Miglianico,tavola rotonda :“Progetto Azione”

Progetto azione flyerIl primo aprile prossimo progettisti e produttori a confronto per ricucire le distanze, incentivare la ricerca e dare nuovo slancio alla progettazione

MIGLIANICO (CH) –  Sedersi ad uno stesso tavolo e confrontarsi per trovare risposte alla profonda crisi produttiva che stiamo vivendo, cercando di capire quali forze ed energie possono essere generate e convogliate nel territorio regionale. E’ questo l’obiettivo di “Progetto Azione”, la tavola rotonda organizzata da Agapè, Iar Design e deZign studio per martedì 1 aprile 2014, dalle ore 12.00 alle ore 15.00, presso la Agapè Forniture ,via Cerreto ,39 a Miglianico.

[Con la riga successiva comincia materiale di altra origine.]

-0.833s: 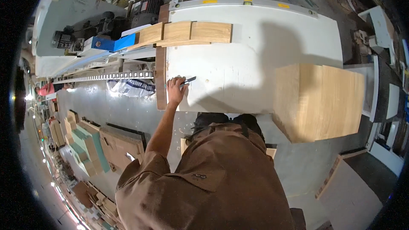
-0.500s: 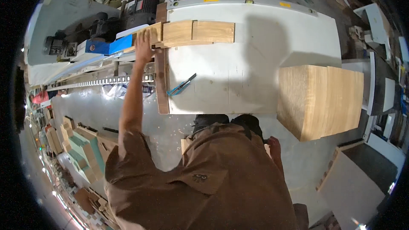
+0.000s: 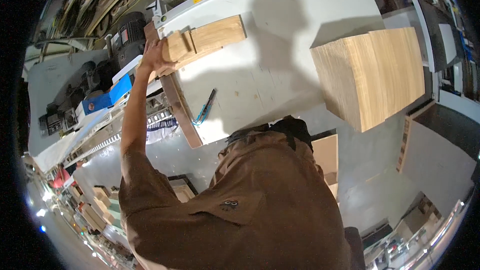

«In una realtà economica che non riesce a tener conto dell’importanza delle Pmi per le realtà regionali, crediamo che lo strappo generatosi tra produttori e progettisti negli ultimi decenni sia la prima cosa da ricostruire per poter affrontare l’attuale crisi – spiega il chief designer Angelo Bucci, deZign Studio – Com’è noto le Pmi che non hanno risonanza globale sono quelle che in Italia stanno pagando il maggior dazio alla crisi economica, e questo perché da un lato le imprese non hanno trovato appoggio dalle istituzioni per poter sviluppare ricerca ed innovazione e, dall’altro lato, i progettisti sono, spesso e purtroppo, in difficoltà quando devono relazionarsi con le aziende stesse. Se, in più, sommiamo a questa condizione l’assurda convinzione che le aziende debbano tutte essere strutturate per una produzione di massa, arriviamo ad un importante quesito dei nostri giorni: meglio la quantità o la qualità?. Il mercato globale è molto attento alla ricerca e all’innovazione e, qualora si riuscisse a ristrutturare questa relazione tra imprese e progettisti come fu dei mitici anni ’60 e ’70, sarebbe di certo interessato ad un prodotto Made in Italy, di nicchia ed innovativo».

«Scopo di questa tavola rotonda – aggiunge Pasquale Marzoli, responsabile commerciale Iar Design – è di iniziare un cammino che ponga le basi su una ricerca innovativa generata dal corto circuito tra aziende produttrici e progettisti e diventi supporto per una rete Abruzzese di PMI interessate a questo tipo di ricerca».

Progett(o)azione si pone come hub di scambio di informazioni affinché questa rete possa strutturarsi e dalle relazioni generate si arrivi a progettare prodotti innovativi indissolubilmente legati al territorio ma che abbiano una importante eco globale.

«Saranno invitati a partecipare aziende produttrici provenienti da diversi settori e designer di diversa provenienza ed esperienza, in modo da avere la visione più globale possibile – conclude Bucci – Insieme si discuterà delle difficoltà di relazione tra le figure invitate e come superarle per il raggiungimento di un comune obiettivo. Sarà, insomma, l’inizio di una relazione che porterà, speriamo, a strutturare degli scambi di esperienze e know-how capace di generare innovazione e, quindi, mercato».